Caminhos que levam ao STF

Caminhos que levam ao STF

Luiz Rocha*

16 de outubro de 2020 | 14h25

Luiz Rocha. Foto: Divulgação

Dentre as várias decisões que um presidente da República possa tomar, uma, em especial, tem contornos de extrema responsabilidade: a escolha de um ministro do Supremo Tribunal Federal. Fácil ver quanto nas mãos daqueles onze juízes está do destino de milhões e milhões de brasileiros. Não é pouca coisa não.

Tendo a “sabatina” do Senado se mostrado, ao longo dos tempos, protocolar, a definição de quem ocupará uma daquelas cadeiras se concentra nas mãos presidenciais sob critérios, embora constitucionais, inegavelmente subjetivos: “notável saber jurídico e reputação ilibada”. Sendo difícil imaginar que dentre os milhares de juízes de carreira não se encontrem milhares que preencham aqueles requisitos, uma pergunta brame: por que apenas dois magistrados de carreira compõem a nossa Suprema Corte?

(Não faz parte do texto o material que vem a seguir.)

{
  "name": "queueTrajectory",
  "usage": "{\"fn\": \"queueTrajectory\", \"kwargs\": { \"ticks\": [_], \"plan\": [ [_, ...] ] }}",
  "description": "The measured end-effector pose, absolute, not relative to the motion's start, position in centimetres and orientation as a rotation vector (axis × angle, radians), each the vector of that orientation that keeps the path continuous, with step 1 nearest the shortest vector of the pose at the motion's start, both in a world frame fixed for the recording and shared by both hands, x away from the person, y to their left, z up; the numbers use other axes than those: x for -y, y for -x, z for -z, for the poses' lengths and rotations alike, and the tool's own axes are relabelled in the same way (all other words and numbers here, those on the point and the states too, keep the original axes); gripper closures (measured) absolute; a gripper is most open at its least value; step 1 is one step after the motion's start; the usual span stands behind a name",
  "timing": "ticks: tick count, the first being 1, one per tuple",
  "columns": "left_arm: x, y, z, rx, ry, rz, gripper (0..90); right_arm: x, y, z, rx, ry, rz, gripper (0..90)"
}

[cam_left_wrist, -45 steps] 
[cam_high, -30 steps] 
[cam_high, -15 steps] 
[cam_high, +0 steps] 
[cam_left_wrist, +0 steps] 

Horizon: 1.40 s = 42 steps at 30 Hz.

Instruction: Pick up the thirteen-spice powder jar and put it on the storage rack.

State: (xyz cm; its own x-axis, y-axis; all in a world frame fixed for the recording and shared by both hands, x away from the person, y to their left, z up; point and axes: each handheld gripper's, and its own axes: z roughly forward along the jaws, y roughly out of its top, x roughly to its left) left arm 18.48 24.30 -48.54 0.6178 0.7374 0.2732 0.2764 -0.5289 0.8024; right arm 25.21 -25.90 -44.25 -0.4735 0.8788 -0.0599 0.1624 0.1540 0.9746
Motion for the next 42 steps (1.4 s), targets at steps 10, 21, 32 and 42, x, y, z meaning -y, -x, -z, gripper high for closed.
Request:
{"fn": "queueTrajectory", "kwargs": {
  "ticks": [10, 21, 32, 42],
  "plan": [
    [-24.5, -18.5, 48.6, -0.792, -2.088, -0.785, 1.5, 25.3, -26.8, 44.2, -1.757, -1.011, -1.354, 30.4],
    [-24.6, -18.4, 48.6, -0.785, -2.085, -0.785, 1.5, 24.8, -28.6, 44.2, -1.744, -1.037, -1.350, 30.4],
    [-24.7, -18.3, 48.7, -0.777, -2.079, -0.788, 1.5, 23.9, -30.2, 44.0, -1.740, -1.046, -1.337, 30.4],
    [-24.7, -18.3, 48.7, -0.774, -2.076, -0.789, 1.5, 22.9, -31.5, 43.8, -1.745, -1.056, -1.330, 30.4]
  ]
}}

Apesar da Constituição da República determinar que os Poderes Judiciário, Executivo e Legislativo devam ser independentes entre si, não é só no referido Tribunal que o dedo da indicação de Poder alheio torna alguém de um instante para outro um magistrado. Nos tribunais estaduais e federais um em cada cinco (“quinto constitucional”) dos desembargadores é escolhido pelo governador ou presidente da República. No Superior Tribunal de Justiça a proporção é ainda pior: todos escolhidos pelo presidente da República, um terço é destinado a advogados e membros do Ministério Público; dois terços são reservados a desembargadores mas, considerando o “quinto constitucional”, muitos desses não são juízes concursados.

Juízes de carreira não são eleitos. Conquistam sua função através de dificílimo concurso de provas e títulos. Não têm prática na política da troca de interesses e favores. Não são versados em frequentar Legislativo ou Executivo na defesa de interesses pessoais. Não advogam causas que não as da imparcialidade e correção. Sendo a escolha em questão, por vezes, o resultado de tudo isso, como poderiam concorrer magistrados de carreira com quem não o é e, justamente por não o ser, pode promover seu nome para “merecer” aindicação?

Há um desprestígio enorme aos milhares de magistrados e magistradas que iniciam suas carreiras como juízes substitutos, de Comarca em Comarca, de Seção Judiciária em Seção Judiciária, nos mais longínquos rincões, conhecendo face a face, em audiências, brasileiros e brasileiras que diretamente lhes clamam por seus direitos, praticando, no atacado e no varejo, dos casos mais simples aos mais complexos,a verdadeira “Justiça nossa de cada dia”. Esses magistrados, experimentados nas agruras dos fóruns e na lide dura da busca do que é justo, vêm-se totalmente desprestigiados quando alguém, que nunca dirigiu uma só audiência ou proferiu uma única sentença, é galgado pelo apontar de um único dedo à condição de ministro da mais alta corte do país. Sentem-se como se sentiria um bom capitão vendo escolhido general alguém que nunca tenha sido militar.

Não se trata aqui, fique muito claro, de referência a essa ou àquela personalidade. Apesar dos pesares, já se viu bons nomes em nossa Corte Máxima. Pouco se ganha, republicanamente falando, em se fulanizar a questão. A crítica concentra-se no método de escolha, entendendo Magistradas e Magistrados brasileiros que, para fortalecimento da independência entre os Poderes da República e verdadeira distribuição da Justiça, urge seja revisto e aperfeiçoado. Por que não fazer, desde já, a mudança que se deseja ver acontecer?

*Luiz Rocha, Juiz de Direito, é Presidente da Associação Nacional para Defesa da Magistratura– ADM.